# 1.7l vs 1.8l 8v?



## torchd (Jul 11, 2008)

okay so i tried to search but can't find what im looking for.
what is the 1.7l i4 efi engine?? are parts interc hangeable with the 1.8l or is it a ttoally useless engine other than mpg? 
im pickign up an 83 with 1.7l and really want a simple cam and exaust build.
johnny


----------



## ABA Scirocco (May 30, 2001)

*Re: 1.7l vs 1.8l 8v? (torchd)*

It's just a 1.7L or, 1715cc to be exact, fuel injected in line 4 cylinder engine, VW's fuel injection at the time was Bosch CIS with Lambda. The 1.8L engine is very similar looking, most of the external parts, manifolds, ignition, fuel system, clutch, tranny are all interchangeable, internally however, most parts are different. 
The 1.8L (1781cc) engine is much superior to the 1.7L in almost every respect especially the cylinder head which is why VW was able to get 20% more horsepower with only a 4% increase in displacement.
Compared to the 1.8, the 1.7L is pretty much unless even the mpg is not that much better. Fortunately, 1.8L engines are a dime a dozen so you should have no trouble finding a good, relatively inexpensive one to replace that anemic 1.7L should you decide to.


----------



## antichristonwheels (Jun 14, 2001)

*Re: 1.7l vs 1.8l 8v? (torchd)*

the 1.7 is a stroked 1.6. It is the same crank as a 1.8 but the block and everything else is like a 1.6. There are plenty solid lfter cams out there for a 1.6-1.7.


----------



## ABA Scirocco (May 30, 2001)

*Re: 1.7l vs 1.8l 8v? (antichristonwheels)*

It's not the same crank as a 1.8L. It's a 1.6L crank with the stroke increased to match that of a 1.8 but the rod journals are smaller and the snout longer than a 1.8L crank. 
There are indeed a lot of cams available to fit to the 1.6/1.7L heads but to really take good advantage of them, you'd need to do a ton of work to the head, bigger valves etc. From a performance point of view, you're WAY further ahead ditching the 1.7 and starting fresh with a 1.8


----------



## antichristonwheels (Jun 14, 2001)

*Re: 1.7l vs 1.8l 8v? (ABA Scirocco)*

you can bolt any solid head from a 1.8 onto a 1.7.


----------



## ABA Scirocco (May 30, 2001)

*Re: 1.7l vs 1.8l 8v? (antichristonwheels)*

Yes but the head woould need to be modified a little bit first, you read about that HERE.


----------



## woodrowstar (Jun 17, 2005)

*Re: 1.7l vs 1.8l 8v? (ABA Scirocco)*


_Quote, originally posted by *ABA Scirocco* »_Yes but the head woould need to be modified a little bit first, you read about that HERE.

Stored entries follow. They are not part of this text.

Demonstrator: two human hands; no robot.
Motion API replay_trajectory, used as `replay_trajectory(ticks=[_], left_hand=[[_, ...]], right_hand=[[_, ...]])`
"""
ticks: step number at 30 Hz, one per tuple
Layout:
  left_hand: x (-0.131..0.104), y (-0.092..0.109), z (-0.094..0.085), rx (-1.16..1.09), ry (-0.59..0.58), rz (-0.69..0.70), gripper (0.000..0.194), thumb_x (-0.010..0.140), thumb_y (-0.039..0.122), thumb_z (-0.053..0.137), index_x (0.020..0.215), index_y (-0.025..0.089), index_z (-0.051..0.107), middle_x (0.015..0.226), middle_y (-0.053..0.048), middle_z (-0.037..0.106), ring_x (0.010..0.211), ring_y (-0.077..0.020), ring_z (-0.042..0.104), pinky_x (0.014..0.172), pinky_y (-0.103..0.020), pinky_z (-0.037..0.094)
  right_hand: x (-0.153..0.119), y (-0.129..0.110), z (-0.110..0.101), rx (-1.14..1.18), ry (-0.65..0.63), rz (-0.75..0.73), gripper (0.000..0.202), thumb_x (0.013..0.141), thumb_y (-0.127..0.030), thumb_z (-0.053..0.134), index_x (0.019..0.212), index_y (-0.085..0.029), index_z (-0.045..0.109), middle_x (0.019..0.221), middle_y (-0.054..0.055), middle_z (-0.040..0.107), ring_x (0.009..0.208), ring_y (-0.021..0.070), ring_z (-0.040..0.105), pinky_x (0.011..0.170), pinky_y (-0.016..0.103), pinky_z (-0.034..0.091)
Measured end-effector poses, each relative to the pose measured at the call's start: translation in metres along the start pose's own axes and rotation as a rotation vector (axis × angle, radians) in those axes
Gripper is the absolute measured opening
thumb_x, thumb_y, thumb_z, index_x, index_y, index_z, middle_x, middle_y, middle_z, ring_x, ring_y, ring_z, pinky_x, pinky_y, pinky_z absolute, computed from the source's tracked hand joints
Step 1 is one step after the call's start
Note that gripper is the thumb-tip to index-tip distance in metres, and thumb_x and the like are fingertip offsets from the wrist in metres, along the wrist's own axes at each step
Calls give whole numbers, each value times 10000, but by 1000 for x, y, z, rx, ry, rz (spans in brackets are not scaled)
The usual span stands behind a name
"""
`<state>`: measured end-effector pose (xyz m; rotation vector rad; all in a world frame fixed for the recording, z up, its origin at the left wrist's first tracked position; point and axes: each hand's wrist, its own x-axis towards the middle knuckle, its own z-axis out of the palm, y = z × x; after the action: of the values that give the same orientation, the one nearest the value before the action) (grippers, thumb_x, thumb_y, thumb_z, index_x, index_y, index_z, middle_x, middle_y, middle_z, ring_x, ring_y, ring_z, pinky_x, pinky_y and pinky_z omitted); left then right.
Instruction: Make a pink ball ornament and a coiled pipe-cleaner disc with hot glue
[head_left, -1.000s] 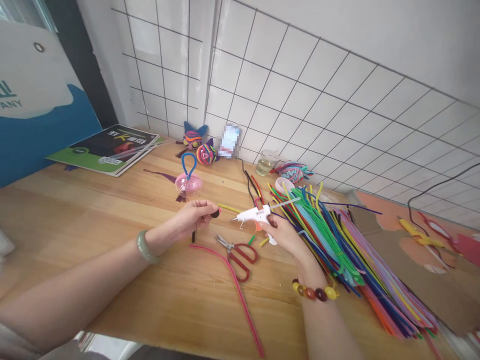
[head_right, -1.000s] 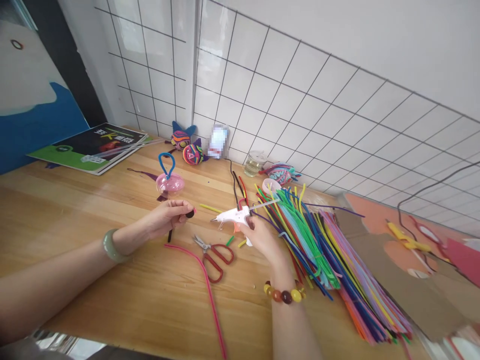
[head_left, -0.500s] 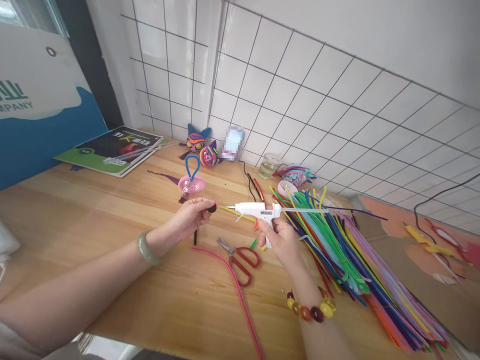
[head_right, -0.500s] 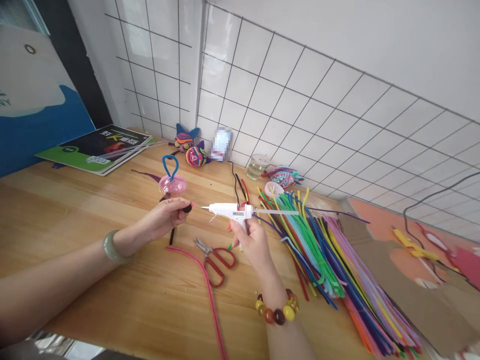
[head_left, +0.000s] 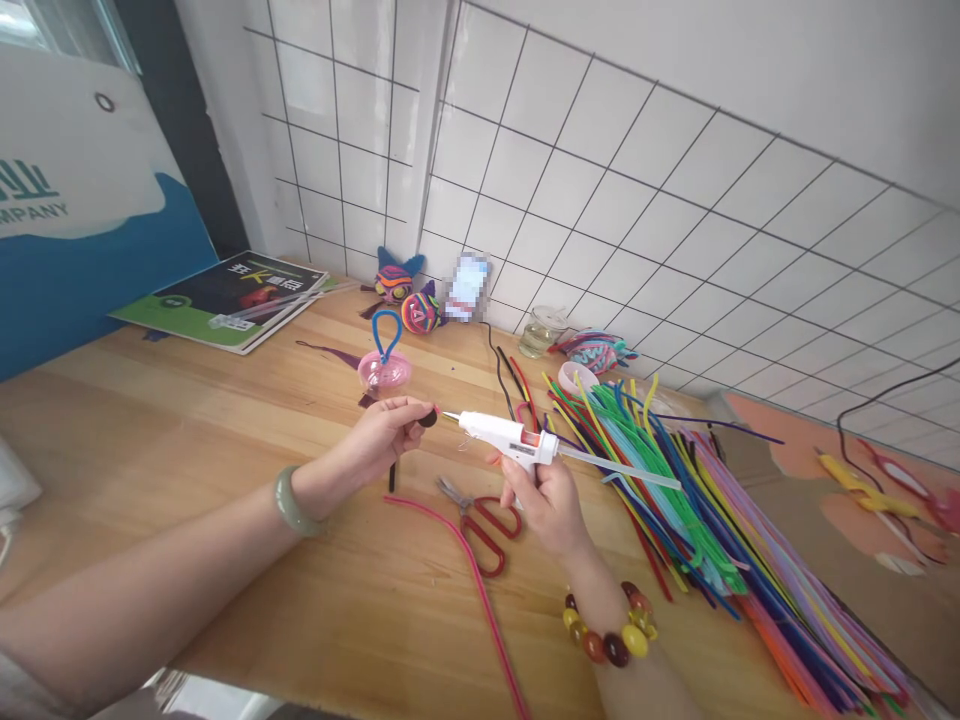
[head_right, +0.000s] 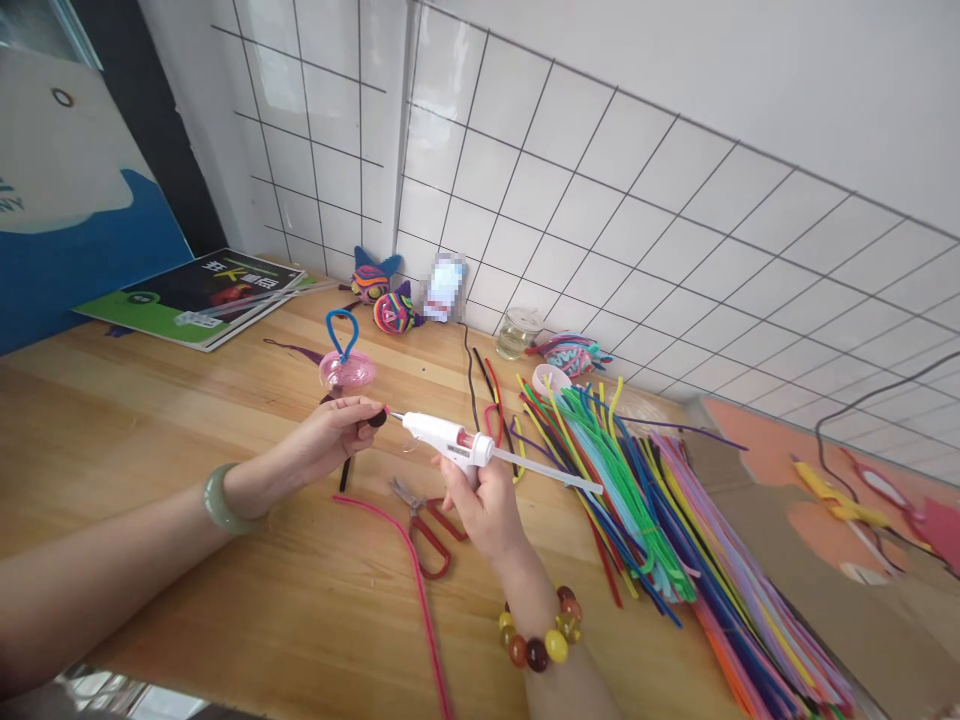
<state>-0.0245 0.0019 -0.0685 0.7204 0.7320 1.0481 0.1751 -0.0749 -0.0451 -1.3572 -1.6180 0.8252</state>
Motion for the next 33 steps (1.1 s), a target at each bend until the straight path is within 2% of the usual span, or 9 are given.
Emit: replay_trajectory(ticks=[5,10,19,27,33], left_hand=[[0,0,0,-17,-3,-10,113,637,201,691,691,113,644,671,-8,567,487,-31,427,420,-154,303],[0,-1,-1,-39,-23,-14,108,651,196,684,699,106,649,654,-6,551,486,-30,417,405,-151,285],[0,-2,-1,-56,-47,-31,114,660,196,681,726,105,662,671,-19,558,490,-35,409,398,-152,283],[1,-3,-2,-65,-46,-58,109,670,191,679,725,103,649,678,-2,556,491,-22,419,404,-141,279],[-1,-2,1,-60,-43,-58,108,670,187,677,718,95,650,659,-5,552,483,-26,411,398,-151,270]], right_hand=[[-2,1,0,-59,6,-41,259,812,-379,484,921,-164,579,484,-32,526,418,126,505,470,242,427],[-2,7,1,-117,8,-89,258,829,-341,467,984,-159,565,597,-6,576,455,125,519,521,256,437],[-2,13,0,-186,6,-95,251,830,-353,466,943,-173,598,677,30,641,510,153,567,578,277,457],[-1,10,0,-217,20,-116,280,832,-361,454,932,-147,605,548,4,600,448,146,555,533,268,468],[-1,12,-1,-248,28,-156,273,835,-360,448,918,-157,611,545,10,601,499,164,576,551,277,476]])
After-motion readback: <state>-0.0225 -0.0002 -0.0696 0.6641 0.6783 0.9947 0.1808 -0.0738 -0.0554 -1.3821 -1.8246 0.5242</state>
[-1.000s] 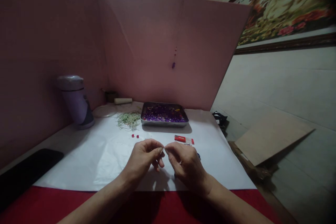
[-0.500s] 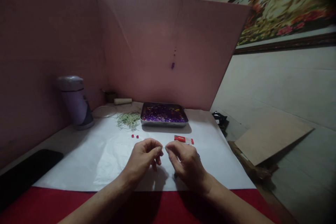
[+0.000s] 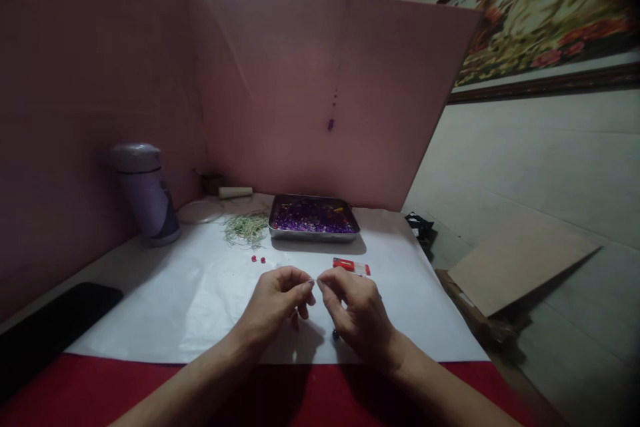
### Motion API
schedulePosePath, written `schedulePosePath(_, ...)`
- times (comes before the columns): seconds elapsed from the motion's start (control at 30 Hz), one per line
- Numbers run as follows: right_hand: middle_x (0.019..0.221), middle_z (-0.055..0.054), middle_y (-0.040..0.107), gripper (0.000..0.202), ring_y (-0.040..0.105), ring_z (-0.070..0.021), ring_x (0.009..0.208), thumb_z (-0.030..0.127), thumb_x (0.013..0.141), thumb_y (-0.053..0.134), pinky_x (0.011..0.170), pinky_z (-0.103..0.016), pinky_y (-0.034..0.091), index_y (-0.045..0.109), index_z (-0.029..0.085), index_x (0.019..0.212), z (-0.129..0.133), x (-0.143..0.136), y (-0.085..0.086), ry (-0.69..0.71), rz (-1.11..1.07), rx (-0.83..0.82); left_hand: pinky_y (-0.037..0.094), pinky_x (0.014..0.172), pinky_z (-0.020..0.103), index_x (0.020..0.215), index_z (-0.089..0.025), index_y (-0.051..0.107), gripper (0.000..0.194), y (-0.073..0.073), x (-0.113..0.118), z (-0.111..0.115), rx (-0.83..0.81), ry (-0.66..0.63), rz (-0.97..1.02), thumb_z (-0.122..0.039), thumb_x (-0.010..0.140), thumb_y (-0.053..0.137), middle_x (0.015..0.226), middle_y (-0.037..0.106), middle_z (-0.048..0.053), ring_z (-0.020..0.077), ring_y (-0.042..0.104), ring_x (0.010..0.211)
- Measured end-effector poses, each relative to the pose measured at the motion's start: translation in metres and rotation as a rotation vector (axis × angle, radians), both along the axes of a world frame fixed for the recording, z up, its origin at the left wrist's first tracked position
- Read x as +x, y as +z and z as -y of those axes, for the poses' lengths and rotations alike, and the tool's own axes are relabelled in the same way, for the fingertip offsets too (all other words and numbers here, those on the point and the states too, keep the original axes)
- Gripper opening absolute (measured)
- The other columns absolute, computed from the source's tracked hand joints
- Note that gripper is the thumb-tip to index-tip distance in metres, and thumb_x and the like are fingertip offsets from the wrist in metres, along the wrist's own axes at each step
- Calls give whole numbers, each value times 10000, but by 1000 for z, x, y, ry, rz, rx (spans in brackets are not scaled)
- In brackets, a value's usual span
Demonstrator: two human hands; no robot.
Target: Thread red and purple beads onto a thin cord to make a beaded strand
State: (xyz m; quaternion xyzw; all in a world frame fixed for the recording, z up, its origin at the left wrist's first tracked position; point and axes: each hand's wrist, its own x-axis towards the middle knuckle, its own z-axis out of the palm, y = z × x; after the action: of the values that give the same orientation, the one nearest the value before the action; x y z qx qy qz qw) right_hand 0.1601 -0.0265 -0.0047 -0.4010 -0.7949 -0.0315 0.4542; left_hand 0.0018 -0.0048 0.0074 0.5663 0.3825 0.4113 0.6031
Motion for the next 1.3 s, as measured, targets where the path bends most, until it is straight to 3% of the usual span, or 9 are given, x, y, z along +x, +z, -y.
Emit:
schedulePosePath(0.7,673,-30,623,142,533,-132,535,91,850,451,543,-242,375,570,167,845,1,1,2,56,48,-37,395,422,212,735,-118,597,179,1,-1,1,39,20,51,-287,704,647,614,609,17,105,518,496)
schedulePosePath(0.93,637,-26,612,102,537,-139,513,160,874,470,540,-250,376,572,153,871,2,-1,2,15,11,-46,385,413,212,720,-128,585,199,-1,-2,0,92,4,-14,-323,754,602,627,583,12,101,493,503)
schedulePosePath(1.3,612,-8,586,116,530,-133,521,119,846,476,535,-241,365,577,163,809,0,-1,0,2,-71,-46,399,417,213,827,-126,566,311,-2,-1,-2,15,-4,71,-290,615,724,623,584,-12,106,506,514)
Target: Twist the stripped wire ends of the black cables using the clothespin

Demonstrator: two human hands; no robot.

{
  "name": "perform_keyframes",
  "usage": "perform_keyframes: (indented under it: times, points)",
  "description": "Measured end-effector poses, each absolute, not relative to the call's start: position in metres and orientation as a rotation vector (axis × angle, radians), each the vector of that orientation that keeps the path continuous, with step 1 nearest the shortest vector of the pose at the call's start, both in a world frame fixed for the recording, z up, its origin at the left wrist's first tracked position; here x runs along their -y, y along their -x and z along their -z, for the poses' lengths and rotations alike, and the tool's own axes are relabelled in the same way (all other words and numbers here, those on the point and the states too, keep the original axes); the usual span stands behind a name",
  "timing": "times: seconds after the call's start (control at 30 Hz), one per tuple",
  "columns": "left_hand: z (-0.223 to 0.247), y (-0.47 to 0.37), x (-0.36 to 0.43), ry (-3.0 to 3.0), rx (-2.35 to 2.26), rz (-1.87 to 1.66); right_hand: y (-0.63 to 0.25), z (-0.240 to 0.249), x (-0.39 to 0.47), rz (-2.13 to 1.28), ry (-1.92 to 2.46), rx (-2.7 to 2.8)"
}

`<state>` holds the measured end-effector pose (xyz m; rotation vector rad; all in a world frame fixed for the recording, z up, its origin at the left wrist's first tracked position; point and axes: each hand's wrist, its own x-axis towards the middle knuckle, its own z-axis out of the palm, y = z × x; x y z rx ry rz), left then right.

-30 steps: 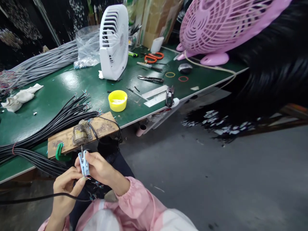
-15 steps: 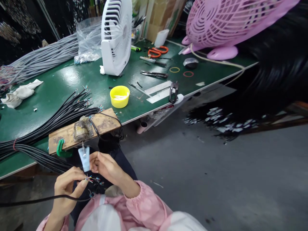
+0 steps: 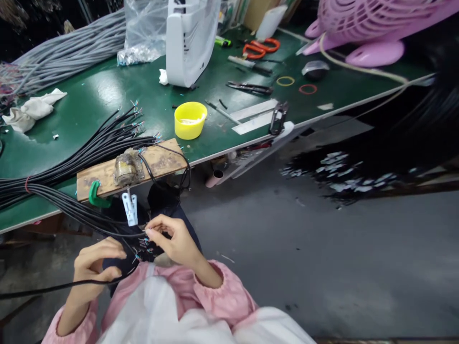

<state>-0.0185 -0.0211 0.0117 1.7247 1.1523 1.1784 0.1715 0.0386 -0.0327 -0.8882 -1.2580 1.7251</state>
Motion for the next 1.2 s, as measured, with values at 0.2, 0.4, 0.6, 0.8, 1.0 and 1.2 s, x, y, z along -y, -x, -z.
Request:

i tell you what.... you sir have the most polite manners of an online personality I've ever encountered. This question pops up so frequent, I've stopped answering it. 

http://****************.com/smile/emthup.gif


----------



## ABA Scirocco (May 30, 2001)

*Re: 1.7l vs 1.8l 8v? (woodrowstar)*

Thank you, that's very kind.


----------



## chickenfriend (Jan 31, 2005)

*Re: 1.7l vs 1.8l 8v? (ABA Scirocco)*

From what I have been reading lately, there were design improvements in the 1.8 compared to the 1.7L, such as shorter wristpins and better rod bolts.
I am wondering if the evolution of improvements continued into the ABA, and what those were?
All things being the same, what is going to last longer before a rebuild, an ABA, 3A or a 1.8?
Also, the mk1 Bentley states that no oversized pistons are available for the JH engine. Why is that so? Is that true for the later 1.8 blocks?


_Modified by chickenfriend at 11:36 PM 7-20-2008_


----------